Vendors lose out in Maputo

The 10th edition of the All Africa Games took place in Mozambique in September. Hosting this major multi sports event was announced as an opportunity to assert the nation’s capacity to the world and install a sense of national pride. But did the games turn out to be that moment of joy and celebration for everyone as anticipated? NAI researcher Ilda Lindell, who is studying informal workers and particularly urban vendors, was in Maputo when the event kicked off on 3 September. We asked Ilda Lindell three questions.

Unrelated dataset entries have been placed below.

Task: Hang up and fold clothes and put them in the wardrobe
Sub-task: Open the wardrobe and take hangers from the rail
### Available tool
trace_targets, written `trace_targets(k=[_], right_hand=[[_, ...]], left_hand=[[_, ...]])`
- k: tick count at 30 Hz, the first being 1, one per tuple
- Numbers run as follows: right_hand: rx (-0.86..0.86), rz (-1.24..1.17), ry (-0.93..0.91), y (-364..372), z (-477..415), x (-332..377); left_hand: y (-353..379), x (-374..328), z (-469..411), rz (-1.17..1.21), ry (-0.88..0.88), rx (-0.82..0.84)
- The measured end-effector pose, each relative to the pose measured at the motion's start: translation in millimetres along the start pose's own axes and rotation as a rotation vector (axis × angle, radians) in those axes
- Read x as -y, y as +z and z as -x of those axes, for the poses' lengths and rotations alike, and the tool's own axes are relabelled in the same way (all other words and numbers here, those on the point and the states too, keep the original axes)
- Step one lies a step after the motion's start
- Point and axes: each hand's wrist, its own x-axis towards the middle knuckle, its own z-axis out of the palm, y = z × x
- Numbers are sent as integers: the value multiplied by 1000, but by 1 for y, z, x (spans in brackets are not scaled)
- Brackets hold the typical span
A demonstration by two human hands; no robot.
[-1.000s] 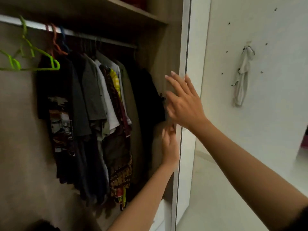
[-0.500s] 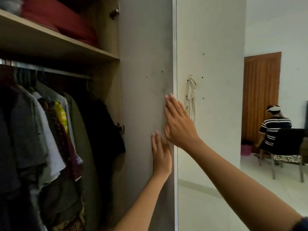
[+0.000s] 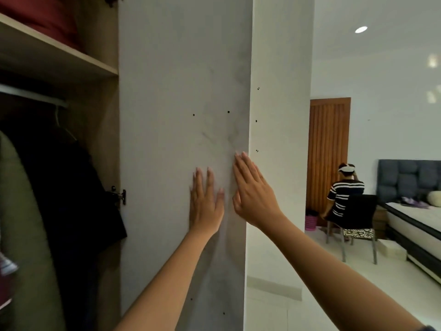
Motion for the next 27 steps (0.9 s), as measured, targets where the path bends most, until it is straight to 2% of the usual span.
trace_targets(k=[5, 15, 21, 27], right_hand=[[7, -18, -3, 40, -4, -19], [109, -138, 3, 125, -5, -39], [12, -159, -59, 150, -12, -31], [-64, -235, -19, 161, -22, -17]], left_hand=[[28, 13, -27, -120, 81, -14], [79, 52, -48, -327, 100, 41], [88, 71, -53, -411, 236, -59], [70, 100, -52, -447, 357, -25]])
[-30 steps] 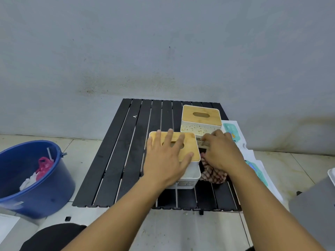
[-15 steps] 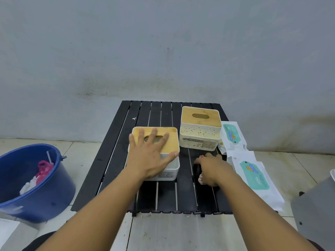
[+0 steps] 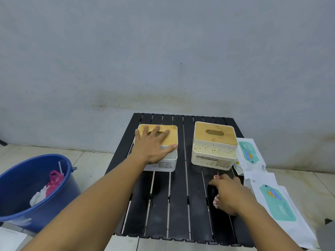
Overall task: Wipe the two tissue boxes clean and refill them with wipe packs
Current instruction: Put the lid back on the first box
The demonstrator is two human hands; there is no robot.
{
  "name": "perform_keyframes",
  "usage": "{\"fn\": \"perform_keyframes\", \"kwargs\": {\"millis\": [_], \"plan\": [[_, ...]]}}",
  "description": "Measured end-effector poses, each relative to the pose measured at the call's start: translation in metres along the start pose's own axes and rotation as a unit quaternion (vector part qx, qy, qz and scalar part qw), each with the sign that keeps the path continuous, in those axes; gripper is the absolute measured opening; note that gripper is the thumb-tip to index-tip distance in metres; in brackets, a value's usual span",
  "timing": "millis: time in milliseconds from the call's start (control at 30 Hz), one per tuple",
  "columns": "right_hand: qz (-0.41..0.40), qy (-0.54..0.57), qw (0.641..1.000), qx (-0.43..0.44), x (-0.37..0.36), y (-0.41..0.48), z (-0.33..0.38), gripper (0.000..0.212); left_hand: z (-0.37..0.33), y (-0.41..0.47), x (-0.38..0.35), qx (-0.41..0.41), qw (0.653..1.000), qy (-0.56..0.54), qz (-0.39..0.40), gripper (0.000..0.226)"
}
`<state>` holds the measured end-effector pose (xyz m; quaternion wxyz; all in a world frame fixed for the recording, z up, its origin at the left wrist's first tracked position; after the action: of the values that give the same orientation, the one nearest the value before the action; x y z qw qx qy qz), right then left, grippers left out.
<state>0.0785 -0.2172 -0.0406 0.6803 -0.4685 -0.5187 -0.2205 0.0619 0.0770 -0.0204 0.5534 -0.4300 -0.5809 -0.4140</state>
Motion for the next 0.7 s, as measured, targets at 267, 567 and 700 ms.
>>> {"fn": "perform_keyframes", "kwargs": {"millis": [267,567,700], "plan": [[-0.011,0.013,1.000,0.000,0.000,-0.002,0.003,0.062,0.004,0.005,-0.002,-0.008,1.000,-0.001,0.000,0.105],[-0.041,0.030,0.999,-0.015,-0.005,-0.001,0.005,0.059,-0.088,0.008,0.001,-0.112,0.988,-0.020,-0.103,0.077],[-0.050,0.025,0.998,-0.019,-0.008,0.003,0.002,0.056,-0.138,0.021,-0.007,-0.157,0.985,-0.029,-0.067,0.072]]}}
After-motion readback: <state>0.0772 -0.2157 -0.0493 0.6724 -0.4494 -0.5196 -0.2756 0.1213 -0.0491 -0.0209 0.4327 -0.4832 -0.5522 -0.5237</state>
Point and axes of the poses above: each hand's wrist, its own y-axis towards the middle knuckle, its own x-axis out of the back of the hand, z = x × y, the point moved 2 cm from there along y, towards the middle knuckle, and after that the axes turned 1 degree about z, right-handed, at the moved point
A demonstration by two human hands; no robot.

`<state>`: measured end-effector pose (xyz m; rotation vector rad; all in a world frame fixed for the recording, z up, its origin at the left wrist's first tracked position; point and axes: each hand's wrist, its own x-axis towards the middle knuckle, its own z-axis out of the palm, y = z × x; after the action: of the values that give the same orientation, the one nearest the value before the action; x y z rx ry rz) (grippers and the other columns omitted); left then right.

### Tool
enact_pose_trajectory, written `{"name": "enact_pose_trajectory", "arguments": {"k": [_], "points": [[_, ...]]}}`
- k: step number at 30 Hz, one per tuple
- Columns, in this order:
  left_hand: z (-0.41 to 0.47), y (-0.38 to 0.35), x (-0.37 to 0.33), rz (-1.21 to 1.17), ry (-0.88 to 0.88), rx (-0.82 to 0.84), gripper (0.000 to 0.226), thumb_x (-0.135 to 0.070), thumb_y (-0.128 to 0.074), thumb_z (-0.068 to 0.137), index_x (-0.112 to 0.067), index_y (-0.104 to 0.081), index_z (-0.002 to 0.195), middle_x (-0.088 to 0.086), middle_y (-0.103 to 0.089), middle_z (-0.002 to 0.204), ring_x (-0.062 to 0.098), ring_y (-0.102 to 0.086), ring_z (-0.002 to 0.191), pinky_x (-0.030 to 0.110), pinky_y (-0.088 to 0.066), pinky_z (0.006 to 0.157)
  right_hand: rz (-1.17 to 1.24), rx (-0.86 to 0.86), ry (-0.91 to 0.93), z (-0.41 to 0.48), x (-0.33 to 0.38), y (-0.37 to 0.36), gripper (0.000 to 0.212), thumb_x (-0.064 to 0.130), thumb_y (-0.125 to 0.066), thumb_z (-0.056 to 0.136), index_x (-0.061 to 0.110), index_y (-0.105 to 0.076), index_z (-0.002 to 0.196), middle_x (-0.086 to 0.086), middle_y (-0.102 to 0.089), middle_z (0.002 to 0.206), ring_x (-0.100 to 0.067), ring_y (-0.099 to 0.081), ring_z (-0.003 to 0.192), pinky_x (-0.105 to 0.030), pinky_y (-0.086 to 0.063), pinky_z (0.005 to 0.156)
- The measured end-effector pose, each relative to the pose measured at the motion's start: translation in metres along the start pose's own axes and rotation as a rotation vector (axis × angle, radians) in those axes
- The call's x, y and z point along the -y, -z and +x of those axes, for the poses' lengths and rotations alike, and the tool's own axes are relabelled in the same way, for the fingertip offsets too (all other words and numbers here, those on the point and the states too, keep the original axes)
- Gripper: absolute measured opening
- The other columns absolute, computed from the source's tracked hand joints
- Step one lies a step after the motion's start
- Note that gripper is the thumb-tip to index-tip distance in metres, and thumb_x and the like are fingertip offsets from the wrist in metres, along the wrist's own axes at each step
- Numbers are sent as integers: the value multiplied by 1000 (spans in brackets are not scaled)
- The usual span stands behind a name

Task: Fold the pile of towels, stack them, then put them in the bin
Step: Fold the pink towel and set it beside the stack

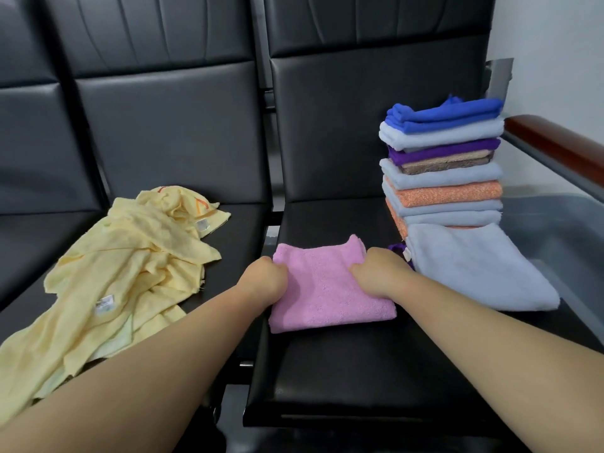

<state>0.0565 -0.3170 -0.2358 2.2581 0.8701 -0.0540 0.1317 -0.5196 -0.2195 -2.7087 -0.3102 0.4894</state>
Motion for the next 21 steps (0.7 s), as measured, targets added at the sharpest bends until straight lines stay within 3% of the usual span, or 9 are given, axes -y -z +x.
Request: {"name": "enact_pose_trajectory", "arguments": {"k": [2, 4, 8, 12, 14, 17, 21], "points": [[-10, 2, -5, -63, -96, -97, 24, -28, -38, 106, -10, -51, 95, 3, -58, 91, 17, -52, 75, 34, -38, 64, 122, -27, 43, -6, 0, 2, 39, 38, -46, 107, 8, -52, 131, -3, -56, 101, -19, -58, 86, -33, -42, 65], [-25, 4, -15, -103, -200, -175, 28, -31, -35, 108, -15, -45, 88, 1, -56, 85, 14, -51, 72, 30, -34, 58, 232, -64, 54, -14, -2, 12, 37, 39, -45, 108, 12, -45, 134, -1, -54, 101, -15, -55, 84, -31, -41, 62], [-43, 1, -47, -180, -297, -243, 30, -33, -33, 108, -11, -46, 93, 4, -59, 89, 15, -53, 74, 30, -34, 58, 342, -249, 102, -24, -22, 50, 46, 43, -44, 108, 10, -42, 139, -8, -57, 127, -20, -52, 98, -36, -42, 80], [-48, -23, -100, -239, -328, -180, 30, -31, -34, 108, -8, -48, 96, 3, -58, 89, 13, -50, 72, 28, -33, 58, 379, -363, 87, -29, -70, 93, 49, 43, -48, 107, 9, -43, 142, -7, -56, 117, -24, -50, 95, -36, -39, 78], [-52, -46, -131, -250, -361, -141, 30, -31, -34, 108, -7, -50, 99, 4, -59, 91, 13, -50, 73, 27, -34, 58, 377, -407, 45, -27, -102, 108, 48, 42, -49, 107, 8, -45, 141, -13, -58, 124, -27, -52, 97, -36, -39, 80], [-55, -81, -163, -229, -389, -85, 28, -31, -34, 108, -9, -49, 98, 2, -58, 91, 12, -51, 74, 26, -33, 58, 362, -408, -50, -19, -145, 120, 48, 43, -50, 106, 7, -45, 138, -16, -57, 136, -34, -57, 111, -37, -41, 83], [-50, -119, -182, -165, -367, -41, 29, -32, -34, 108, -9, -49, 102, 3, -57, 93, 13, -52, 75, 33, -39, 66, 300, -333, -153, -7, -180, 118, 49, 42, -48, 108, 3, -43, 138, -20, -57, 135, -34, -57, 108, -36, -39, 79]]}}
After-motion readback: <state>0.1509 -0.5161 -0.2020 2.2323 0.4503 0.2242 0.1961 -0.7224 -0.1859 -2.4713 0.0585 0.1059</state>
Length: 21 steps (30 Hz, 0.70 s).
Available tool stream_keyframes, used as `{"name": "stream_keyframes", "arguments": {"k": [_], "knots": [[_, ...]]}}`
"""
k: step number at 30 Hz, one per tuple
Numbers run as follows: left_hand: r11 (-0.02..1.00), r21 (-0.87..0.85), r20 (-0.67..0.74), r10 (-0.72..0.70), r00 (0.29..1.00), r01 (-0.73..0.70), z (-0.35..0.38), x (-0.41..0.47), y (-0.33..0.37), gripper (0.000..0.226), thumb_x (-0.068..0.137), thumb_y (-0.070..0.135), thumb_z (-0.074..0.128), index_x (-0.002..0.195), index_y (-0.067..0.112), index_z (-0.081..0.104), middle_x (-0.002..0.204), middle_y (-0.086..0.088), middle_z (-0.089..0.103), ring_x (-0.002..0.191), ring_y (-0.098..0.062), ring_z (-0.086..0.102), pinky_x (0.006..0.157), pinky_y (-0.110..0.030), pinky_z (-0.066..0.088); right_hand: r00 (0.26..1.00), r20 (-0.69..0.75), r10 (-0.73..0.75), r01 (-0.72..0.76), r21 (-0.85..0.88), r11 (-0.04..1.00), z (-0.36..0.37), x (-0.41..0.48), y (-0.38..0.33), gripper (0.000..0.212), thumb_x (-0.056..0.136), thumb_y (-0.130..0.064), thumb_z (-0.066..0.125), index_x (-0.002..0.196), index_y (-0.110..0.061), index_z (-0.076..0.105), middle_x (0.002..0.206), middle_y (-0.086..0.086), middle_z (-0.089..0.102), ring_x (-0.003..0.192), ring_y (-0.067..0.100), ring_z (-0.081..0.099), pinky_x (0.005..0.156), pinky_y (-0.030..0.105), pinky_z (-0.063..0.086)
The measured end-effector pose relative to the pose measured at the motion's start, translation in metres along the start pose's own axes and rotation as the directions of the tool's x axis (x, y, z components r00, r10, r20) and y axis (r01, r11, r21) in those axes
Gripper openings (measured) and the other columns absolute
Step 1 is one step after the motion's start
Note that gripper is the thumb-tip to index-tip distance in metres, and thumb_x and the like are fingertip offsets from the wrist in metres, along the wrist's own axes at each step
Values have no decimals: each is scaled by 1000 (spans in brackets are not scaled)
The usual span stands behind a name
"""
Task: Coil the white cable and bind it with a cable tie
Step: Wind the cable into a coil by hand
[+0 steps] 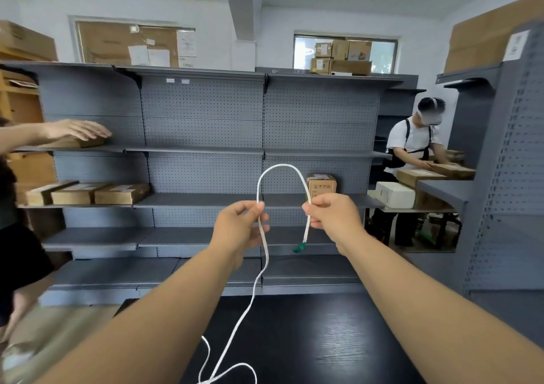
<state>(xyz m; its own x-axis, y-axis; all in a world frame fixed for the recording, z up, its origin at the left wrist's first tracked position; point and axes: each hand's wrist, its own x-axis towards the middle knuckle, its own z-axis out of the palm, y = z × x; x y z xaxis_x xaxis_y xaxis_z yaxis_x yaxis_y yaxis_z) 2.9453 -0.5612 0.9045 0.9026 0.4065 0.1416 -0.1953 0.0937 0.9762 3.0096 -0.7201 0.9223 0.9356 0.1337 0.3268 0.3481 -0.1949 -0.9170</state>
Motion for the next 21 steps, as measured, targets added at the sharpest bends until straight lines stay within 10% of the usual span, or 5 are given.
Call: {"name": "stream_keyframes", "arguments": {"k": [12,21], "knots": [[940,-305,98,-131,987,155,18,-5,-8,12,93,-7,45,100,-3,54,80,-12,58,71,-18,59,64,-28,59,982,-69,176,-157,219,963,6,2,11,12,83,-9,70,92,-1,66,71,5,61,61,11,57,62,22,54],[983,-140,48,-112,992,118,12,-6,-17,12,97,18,47,87,14,51,81,-5,69,70,-20,66,66,-33,55,960,-76,271,-230,340,912,15,1,12,10,84,-8,69,77,-7,62,72,5,60,63,11,57,62,21,53]]}}
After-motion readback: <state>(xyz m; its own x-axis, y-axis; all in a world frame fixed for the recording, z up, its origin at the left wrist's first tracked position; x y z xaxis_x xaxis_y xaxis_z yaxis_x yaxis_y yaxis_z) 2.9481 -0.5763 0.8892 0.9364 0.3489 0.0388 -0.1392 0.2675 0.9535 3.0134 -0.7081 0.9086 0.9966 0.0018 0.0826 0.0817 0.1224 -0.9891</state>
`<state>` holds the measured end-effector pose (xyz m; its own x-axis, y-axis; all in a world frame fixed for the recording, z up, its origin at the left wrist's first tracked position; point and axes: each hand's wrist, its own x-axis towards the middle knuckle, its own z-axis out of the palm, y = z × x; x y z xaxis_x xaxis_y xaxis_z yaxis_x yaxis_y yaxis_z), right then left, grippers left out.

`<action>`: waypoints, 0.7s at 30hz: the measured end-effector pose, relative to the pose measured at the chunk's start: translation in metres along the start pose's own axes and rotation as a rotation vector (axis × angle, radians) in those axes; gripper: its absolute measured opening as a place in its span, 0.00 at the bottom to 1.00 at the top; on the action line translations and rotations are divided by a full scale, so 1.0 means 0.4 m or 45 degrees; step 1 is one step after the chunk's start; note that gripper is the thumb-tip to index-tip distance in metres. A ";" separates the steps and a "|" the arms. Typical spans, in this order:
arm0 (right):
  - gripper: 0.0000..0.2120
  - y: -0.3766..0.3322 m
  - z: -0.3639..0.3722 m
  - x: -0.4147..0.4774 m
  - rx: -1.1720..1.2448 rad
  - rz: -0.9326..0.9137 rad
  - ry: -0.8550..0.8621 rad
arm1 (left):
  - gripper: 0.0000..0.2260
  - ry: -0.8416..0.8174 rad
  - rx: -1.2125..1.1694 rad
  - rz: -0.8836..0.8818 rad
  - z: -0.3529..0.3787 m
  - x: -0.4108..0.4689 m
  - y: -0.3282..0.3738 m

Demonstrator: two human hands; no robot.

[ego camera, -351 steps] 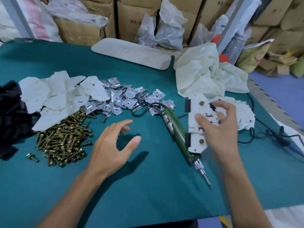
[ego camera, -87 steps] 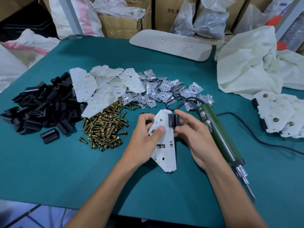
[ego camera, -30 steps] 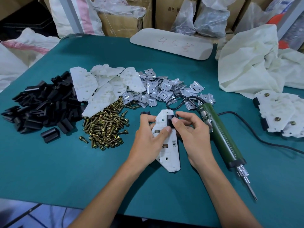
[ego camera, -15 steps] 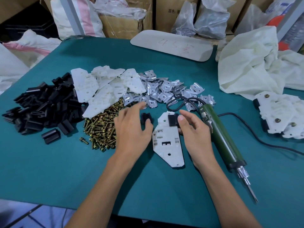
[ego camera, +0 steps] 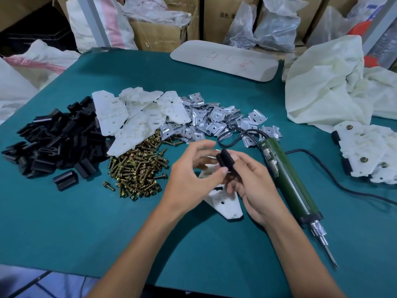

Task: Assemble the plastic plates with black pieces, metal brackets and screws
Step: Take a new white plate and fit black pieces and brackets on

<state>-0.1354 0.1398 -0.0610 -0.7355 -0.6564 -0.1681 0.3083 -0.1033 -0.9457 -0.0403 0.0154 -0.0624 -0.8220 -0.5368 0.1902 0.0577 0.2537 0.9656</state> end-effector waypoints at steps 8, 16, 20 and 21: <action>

A couple of years before of the event, the Mozambican government began its largest sports infrastructure project ever, constructing a national stadium and an athletes’ village of 800 flats in the Maputo suburb of Zimpeto. Prior to the games, what did vendors working in Zimpeto think would happen?
– In one of the unplanned markets close to the stadium known as Drive In, vendors could not wait for the games to start. They were very happy about the new national stadium. They anticipated more customers and felt they were strategically located to benefit from the event. Information from the authorities was however scarce and decisions were taken without any consultation with the vendors. This made it difficult for the vendors to plan and strategize. Hundreds were told that they had to relocate as the area was presumably reserved to build a parking lot for visitors to the stadium. But overall, many vendors were anticipating a development of the area in the long run, that they could benefit from.

What happened to the vendors once the games got underway?
– The area close to the national stadium and along the adjacent national road is an area of intense commercial activity, attracting a large number of vendors. The new location, to which many vendors were forced to move, is removed from the flow of customers and the vendors complained that their sales sharply decreased.

As a result, many of the vendors left their stalls to display their goods by the national road, in the narrow space that was left between the motor traffic and the fence of the still unrealized parking lot. The police increasingly patrolled that space with dogs to keep the vendors away.

Mortal accidents were frequent and in the space of one week a number of vendors were killed on two occasions. And yet, the vendors felt they have little choice.

What will happen next?
– It is unclear if the vendors will be part of the government’s priorities for the area or will be pushed aside. More generally, people were wondering about who will get to live in the flats built for the athletes.